As for the fourth statutory claim, the court had jurisdiction to address the “predicate legal question” of whether the Adam Walsh Act applies only to minor beneficiaries. Examining the statute’s plain text, the court held that the no-risk determination applies regardless of the beneficiary’s age. The statute refers broadly to “the alien with respect to whom a petition described in clause (i) is filed” without limiting it to minors, even though Congress knew how to impose age restrictions when it chose to do so elsewhere in the statute.

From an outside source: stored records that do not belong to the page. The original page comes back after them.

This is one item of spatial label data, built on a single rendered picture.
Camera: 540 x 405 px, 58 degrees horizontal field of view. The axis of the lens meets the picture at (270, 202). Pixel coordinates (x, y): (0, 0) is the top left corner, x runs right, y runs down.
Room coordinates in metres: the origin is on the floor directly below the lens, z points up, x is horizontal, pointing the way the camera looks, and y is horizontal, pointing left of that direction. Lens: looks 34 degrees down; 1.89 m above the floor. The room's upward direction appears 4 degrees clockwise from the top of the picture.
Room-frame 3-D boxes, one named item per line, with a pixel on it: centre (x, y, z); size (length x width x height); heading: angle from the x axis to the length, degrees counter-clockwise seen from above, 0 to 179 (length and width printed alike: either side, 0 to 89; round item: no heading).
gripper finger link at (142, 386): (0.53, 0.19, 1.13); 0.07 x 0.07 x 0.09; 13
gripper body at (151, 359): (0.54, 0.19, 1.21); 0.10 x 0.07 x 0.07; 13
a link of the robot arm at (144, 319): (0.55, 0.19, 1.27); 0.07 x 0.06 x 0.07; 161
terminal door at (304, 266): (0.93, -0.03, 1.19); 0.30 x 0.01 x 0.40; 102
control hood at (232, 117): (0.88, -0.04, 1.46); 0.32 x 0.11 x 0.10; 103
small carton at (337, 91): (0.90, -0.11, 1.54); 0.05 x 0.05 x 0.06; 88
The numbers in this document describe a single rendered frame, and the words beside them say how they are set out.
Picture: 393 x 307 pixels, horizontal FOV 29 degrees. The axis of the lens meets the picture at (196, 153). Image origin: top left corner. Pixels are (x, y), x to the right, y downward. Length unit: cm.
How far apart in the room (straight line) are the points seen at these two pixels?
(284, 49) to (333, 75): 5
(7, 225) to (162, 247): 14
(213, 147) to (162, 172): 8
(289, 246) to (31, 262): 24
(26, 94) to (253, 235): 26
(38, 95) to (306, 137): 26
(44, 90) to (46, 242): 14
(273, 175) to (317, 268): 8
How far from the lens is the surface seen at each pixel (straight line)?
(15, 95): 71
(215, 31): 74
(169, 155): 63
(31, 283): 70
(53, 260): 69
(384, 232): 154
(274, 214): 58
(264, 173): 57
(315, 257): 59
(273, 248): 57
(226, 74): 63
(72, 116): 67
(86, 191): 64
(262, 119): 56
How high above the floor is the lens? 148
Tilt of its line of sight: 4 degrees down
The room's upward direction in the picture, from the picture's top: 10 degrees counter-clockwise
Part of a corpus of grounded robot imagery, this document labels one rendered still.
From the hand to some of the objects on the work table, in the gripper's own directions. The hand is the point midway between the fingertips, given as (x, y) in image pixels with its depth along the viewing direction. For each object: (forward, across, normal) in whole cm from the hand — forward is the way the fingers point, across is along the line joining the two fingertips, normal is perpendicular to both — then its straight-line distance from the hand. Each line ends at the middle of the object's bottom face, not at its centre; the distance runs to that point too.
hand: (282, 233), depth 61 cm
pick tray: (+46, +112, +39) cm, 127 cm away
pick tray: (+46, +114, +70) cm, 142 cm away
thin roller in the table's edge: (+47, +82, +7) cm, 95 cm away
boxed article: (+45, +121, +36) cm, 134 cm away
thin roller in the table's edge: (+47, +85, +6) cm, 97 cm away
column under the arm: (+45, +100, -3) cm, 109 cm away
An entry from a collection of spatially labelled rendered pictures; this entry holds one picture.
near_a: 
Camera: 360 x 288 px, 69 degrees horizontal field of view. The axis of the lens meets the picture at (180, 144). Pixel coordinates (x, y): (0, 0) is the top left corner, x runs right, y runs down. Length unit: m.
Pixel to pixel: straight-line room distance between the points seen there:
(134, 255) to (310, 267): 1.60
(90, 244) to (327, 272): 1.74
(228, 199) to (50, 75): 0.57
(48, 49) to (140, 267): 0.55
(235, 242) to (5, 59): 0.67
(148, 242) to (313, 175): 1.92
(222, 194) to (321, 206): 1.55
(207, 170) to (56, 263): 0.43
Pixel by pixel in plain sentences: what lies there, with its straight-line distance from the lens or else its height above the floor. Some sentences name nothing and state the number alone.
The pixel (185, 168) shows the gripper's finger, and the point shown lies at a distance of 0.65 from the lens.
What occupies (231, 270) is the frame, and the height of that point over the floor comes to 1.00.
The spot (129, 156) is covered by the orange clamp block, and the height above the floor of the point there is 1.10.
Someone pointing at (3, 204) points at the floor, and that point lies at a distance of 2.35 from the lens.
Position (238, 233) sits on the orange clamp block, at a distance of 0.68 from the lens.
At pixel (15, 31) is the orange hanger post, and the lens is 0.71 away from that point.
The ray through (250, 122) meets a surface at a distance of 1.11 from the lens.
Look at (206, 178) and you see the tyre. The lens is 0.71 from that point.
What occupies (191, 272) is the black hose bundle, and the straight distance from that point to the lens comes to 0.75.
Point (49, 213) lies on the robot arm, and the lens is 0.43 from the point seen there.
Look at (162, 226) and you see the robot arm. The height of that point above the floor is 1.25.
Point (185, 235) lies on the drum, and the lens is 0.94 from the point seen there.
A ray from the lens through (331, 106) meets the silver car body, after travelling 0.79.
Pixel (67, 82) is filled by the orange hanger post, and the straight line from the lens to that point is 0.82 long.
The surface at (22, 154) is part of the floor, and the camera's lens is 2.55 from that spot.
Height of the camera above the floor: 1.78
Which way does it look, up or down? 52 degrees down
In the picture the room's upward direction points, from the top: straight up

Regarding the nine constitutional claims, the court held it lacked jurisdiction because the Immigration and Nationality Act channels such claims to removal proceedings only. Section 1252(a)(2)(D) preserves review of constitutional claims, but only within petitions for review of final removal orders filed in the courts of appeals. Congress enacted this provision in response to INS v. St. Cyr to ensure constitutional claims receive a forum without permitting direct APA suits.
Key Takeaways
- The Adam Walsh Act’s grant of “sole and unreviewable discretion” to the Secretary covers both the discretionary decision and the methodology and procedures employed in reaching it, precluding judicial review of evidentiary standards and adjudicatory processes.

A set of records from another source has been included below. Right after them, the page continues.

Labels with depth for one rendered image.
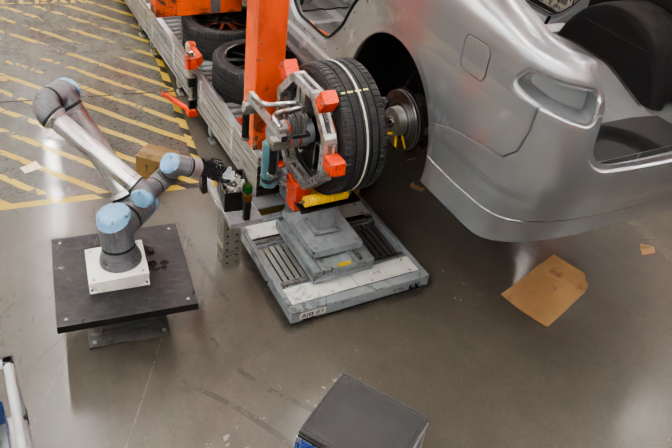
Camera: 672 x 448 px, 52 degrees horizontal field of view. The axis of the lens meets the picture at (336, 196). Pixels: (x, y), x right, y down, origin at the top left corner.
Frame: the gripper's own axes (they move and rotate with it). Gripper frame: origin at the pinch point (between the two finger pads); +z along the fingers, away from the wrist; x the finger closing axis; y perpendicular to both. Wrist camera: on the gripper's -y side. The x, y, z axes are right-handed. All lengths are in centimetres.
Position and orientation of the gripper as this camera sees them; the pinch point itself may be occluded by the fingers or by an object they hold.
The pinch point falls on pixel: (233, 179)
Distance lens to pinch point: 325.5
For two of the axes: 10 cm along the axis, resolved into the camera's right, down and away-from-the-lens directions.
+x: -5.2, -5.5, 6.6
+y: 4.7, -8.3, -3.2
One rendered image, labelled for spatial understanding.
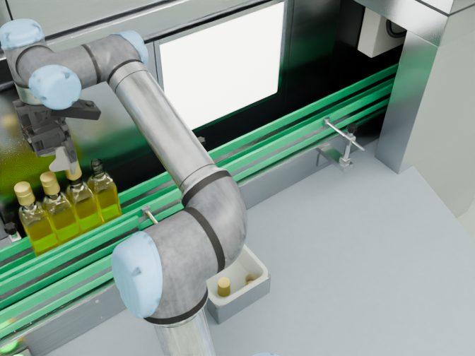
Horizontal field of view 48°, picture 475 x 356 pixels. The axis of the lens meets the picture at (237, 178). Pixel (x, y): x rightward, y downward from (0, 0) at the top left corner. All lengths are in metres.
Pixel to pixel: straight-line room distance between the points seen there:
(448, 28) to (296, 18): 0.43
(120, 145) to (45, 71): 0.55
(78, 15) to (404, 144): 1.07
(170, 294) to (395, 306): 0.86
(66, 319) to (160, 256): 0.65
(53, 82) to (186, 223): 0.33
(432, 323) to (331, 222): 0.41
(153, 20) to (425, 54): 0.76
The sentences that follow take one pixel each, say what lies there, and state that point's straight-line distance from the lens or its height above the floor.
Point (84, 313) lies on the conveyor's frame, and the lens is 1.42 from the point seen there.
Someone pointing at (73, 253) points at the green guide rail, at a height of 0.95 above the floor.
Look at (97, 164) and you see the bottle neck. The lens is 1.32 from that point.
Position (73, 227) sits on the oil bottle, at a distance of 1.37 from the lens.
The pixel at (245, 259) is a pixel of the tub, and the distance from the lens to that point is 1.50.
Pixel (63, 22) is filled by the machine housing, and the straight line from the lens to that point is 1.27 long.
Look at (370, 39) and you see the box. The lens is 1.93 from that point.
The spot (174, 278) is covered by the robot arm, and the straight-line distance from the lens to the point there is 0.79.
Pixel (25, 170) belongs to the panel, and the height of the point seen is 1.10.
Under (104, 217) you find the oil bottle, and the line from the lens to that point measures 1.39.
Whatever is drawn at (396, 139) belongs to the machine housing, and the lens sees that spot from 1.82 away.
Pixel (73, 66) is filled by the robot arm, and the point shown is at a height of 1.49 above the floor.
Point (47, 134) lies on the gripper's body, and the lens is 1.16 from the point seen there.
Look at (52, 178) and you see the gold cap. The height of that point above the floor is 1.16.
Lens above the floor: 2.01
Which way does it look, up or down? 45 degrees down
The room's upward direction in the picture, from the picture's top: 1 degrees clockwise
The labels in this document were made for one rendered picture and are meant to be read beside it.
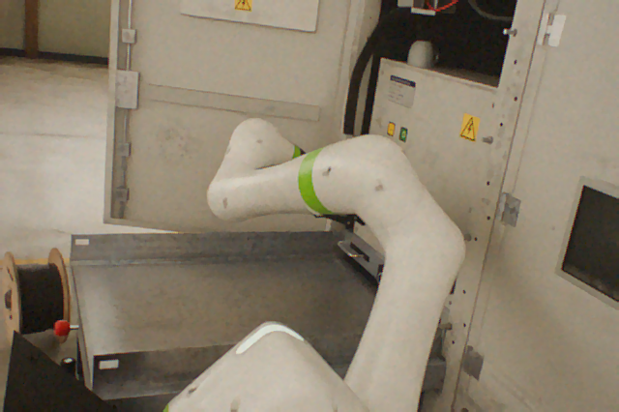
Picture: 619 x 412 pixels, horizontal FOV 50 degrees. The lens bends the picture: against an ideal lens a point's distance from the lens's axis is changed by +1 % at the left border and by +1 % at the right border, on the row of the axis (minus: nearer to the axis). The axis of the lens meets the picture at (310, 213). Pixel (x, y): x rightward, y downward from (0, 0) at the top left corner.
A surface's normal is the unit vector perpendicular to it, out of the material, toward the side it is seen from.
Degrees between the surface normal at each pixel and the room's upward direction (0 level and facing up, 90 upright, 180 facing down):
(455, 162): 90
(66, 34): 90
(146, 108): 90
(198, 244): 90
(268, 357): 48
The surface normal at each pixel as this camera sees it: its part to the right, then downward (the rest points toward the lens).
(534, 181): -0.92, 0.00
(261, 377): -0.22, -0.35
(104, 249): 0.38, 0.33
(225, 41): 0.02, 0.30
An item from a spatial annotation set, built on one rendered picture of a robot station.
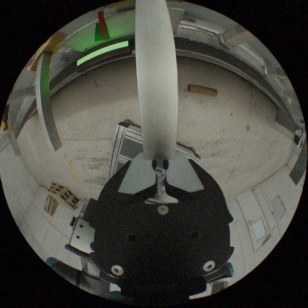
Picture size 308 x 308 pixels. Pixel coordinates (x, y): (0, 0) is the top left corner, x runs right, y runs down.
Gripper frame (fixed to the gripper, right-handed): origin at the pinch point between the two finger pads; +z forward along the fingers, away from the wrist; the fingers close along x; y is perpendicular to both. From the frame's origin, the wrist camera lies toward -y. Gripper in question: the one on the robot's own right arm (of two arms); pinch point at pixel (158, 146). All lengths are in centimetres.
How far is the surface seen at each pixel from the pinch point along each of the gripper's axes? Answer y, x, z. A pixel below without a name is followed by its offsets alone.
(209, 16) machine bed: -49, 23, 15
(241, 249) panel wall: 226, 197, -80
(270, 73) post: -27, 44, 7
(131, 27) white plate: -26.3, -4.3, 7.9
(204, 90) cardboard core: -19, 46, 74
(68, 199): 195, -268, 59
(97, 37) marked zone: -26.2, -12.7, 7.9
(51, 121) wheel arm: -7.1, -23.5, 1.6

- The no-risk determination applies to beneficiaries of any age, not only minors, despite the Act’s focus on child protection—Congress did not restrict it textually.

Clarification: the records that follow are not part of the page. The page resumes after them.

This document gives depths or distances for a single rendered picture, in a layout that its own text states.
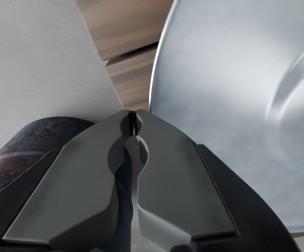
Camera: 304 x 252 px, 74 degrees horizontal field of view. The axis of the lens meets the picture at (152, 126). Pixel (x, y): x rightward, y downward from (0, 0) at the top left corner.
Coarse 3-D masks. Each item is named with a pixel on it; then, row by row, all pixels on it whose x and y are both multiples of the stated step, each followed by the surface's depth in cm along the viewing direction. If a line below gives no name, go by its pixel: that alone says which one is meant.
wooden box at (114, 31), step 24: (96, 0) 12; (120, 0) 12; (144, 0) 12; (168, 0) 12; (96, 24) 12; (120, 24) 12; (144, 24) 12; (96, 48) 13; (120, 48) 13; (144, 48) 14; (120, 72) 14; (144, 72) 14; (120, 96) 15; (144, 96) 15
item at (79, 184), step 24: (120, 120) 10; (72, 144) 9; (96, 144) 9; (120, 144) 9; (72, 168) 7; (96, 168) 7; (48, 192) 7; (72, 192) 7; (96, 192) 7; (24, 216) 6; (48, 216) 6; (72, 216) 6; (96, 216) 6; (24, 240) 5; (48, 240) 5; (72, 240) 6; (96, 240) 6
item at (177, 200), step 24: (144, 120) 10; (144, 144) 9; (168, 144) 9; (192, 144) 9; (144, 168) 7; (168, 168) 7; (192, 168) 7; (144, 192) 7; (168, 192) 7; (192, 192) 7; (216, 192) 7; (144, 216) 6; (168, 216) 6; (192, 216) 6; (216, 216) 6; (168, 240) 6
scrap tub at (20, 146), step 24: (48, 120) 53; (72, 120) 54; (24, 144) 44; (48, 144) 44; (0, 168) 38; (24, 168) 37; (120, 168) 52; (120, 192) 46; (120, 216) 42; (120, 240) 38
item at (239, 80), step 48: (192, 0) 10; (240, 0) 10; (288, 0) 10; (192, 48) 11; (240, 48) 11; (288, 48) 11; (192, 96) 13; (240, 96) 13; (288, 96) 13; (240, 144) 15; (288, 144) 15; (288, 192) 18
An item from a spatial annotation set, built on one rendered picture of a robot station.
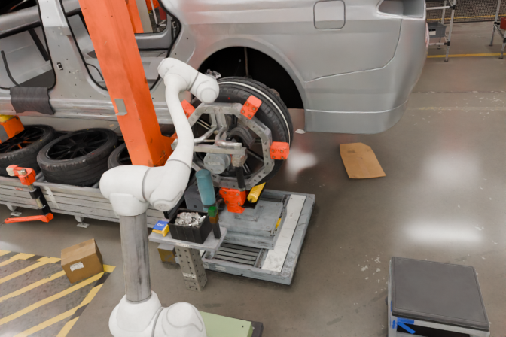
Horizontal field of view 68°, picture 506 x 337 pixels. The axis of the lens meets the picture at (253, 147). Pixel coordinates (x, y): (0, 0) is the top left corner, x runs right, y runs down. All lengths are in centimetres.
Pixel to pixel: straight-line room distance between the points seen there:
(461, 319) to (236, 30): 186
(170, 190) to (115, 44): 100
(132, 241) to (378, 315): 143
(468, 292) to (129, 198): 158
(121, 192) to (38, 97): 224
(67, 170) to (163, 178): 197
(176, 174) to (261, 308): 122
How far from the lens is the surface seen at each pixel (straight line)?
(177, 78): 170
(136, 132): 231
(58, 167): 332
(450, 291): 211
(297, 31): 223
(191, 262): 235
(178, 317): 162
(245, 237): 256
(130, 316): 169
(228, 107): 200
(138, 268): 160
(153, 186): 139
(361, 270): 256
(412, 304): 202
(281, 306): 239
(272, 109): 208
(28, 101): 367
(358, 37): 219
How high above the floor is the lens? 191
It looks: 30 degrees down
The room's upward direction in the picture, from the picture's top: 8 degrees counter-clockwise
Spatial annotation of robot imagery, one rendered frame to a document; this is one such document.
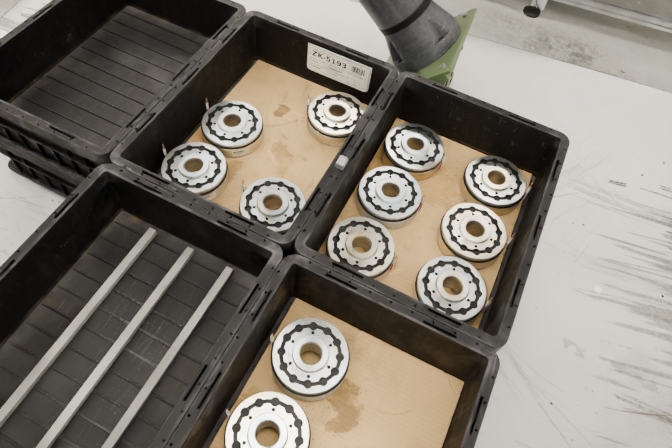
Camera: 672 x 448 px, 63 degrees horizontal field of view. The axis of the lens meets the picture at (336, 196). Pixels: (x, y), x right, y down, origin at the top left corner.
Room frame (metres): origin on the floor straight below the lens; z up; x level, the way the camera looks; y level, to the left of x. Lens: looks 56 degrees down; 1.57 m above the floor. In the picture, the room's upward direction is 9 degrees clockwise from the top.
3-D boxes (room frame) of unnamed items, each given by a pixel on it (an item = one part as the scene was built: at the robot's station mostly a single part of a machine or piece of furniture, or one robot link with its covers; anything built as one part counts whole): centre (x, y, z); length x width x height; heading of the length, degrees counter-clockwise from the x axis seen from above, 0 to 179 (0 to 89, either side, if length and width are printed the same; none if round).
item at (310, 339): (0.23, 0.00, 0.86); 0.05 x 0.05 x 0.01
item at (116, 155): (0.58, 0.13, 0.92); 0.40 x 0.30 x 0.02; 161
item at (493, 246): (0.46, -0.22, 0.86); 0.10 x 0.10 x 0.01
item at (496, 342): (0.48, -0.16, 0.92); 0.40 x 0.30 x 0.02; 161
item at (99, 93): (0.68, 0.41, 0.87); 0.40 x 0.30 x 0.11; 161
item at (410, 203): (0.51, -0.08, 0.86); 0.10 x 0.10 x 0.01

- Constitutional and statutory claims challenging discretionary immigration decisions must be raised in removal proceedings under 8 U.S.C. § 1252(a)(2)(D); direct APA suits are barred.
- Six of seven federal circuits have now agreed that the Secretary’s discretion under the Adam Walsh Act is completely unreviewable; only the D.C. Circuit has reached the opposite conclusion.
Why It Matters
This decision significantly limits the ability of citizens convicted of offenses against minors to challenge immigration agency denials of spousal or family-based petitions. Because the statute vests discretion in the Secretary without standards and explicitly renders it unreviewable, petitioners have virtually no recourse in federal court. The holding extends the government’s well-established plenary authority over immigration decisions to a particularly sensitive category—one involving criminal history and family relationships—leaving plaintiffs’ only option to pursue relief through administrative appeals or removal proceedings, where constitutional claims may theoretically be raised but rarely succeed.
The opinion also addresses a broader jurisprudential tension: the APA’s presumption favoring judicial review of agency action versus Congress’s sharp limitations on judicial oversight in the immigration context. The court resolved this by holding that explicit immigration-specific jurisdiction stripping trumps the APA’s general presumption, a principle the Seventh Circuit had previously established but here applies to the specific novel question of whether procedures governing an unreviewable discretionary decision are themselves reviewable. The alignment of six circuits on this interpretation suggests the issue is likely settled, though the D.C. Circuit’s contrary reasoning in Castaneira v. Noem creates potential for future Supreme Court review.